# TASK PROMPT
What you should output is the data below, unchanged in every character.

# INPUT RECORDS
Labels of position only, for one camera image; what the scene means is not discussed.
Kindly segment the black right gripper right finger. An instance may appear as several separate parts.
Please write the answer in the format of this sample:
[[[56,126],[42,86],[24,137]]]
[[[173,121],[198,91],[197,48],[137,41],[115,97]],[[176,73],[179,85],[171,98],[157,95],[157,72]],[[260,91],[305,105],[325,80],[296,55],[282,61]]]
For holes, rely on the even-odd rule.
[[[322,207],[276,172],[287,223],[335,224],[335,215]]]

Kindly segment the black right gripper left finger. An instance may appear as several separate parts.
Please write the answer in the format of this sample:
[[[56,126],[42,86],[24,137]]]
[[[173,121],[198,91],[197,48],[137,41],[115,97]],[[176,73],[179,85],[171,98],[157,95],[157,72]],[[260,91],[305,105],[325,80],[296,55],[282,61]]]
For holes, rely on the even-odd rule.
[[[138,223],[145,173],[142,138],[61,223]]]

# EXPECTED ANSWER
Labels of position only, for one camera image; what the scene means is not discussed.
Kindly segment the black right gripper right finger. An instance may appear as several separate parts.
Please write the answer in the format of this sample:
[[[56,126],[42,86],[24,137]]]
[[[173,121],[198,91],[197,48],[137,41],[115,97]],[[176,73],[179,85],[171,98],[157,95],[157,72]],[[260,91],[305,105],[325,80],[296,55],[282,61]]]
For holes, rely on the even-odd rule.
[[[322,207],[276,172],[287,223],[335,224],[335,215]]]

Kindly segment the black right gripper left finger. An instance may appear as several separate parts.
Please write the answer in the format of this sample:
[[[56,126],[42,86],[24,137]]]
[[[173,121],[198,91],[197,48],[137,41],[115,97]],[[176,73],[179,85],[171,98],[157,95],[157,72]],[[260,91],[305,105],[325,80],[296,55],[282,61]]]
For holes, rely on the even-odd rule.
[[[138,223],[145,173],[142,138],[61,223]]]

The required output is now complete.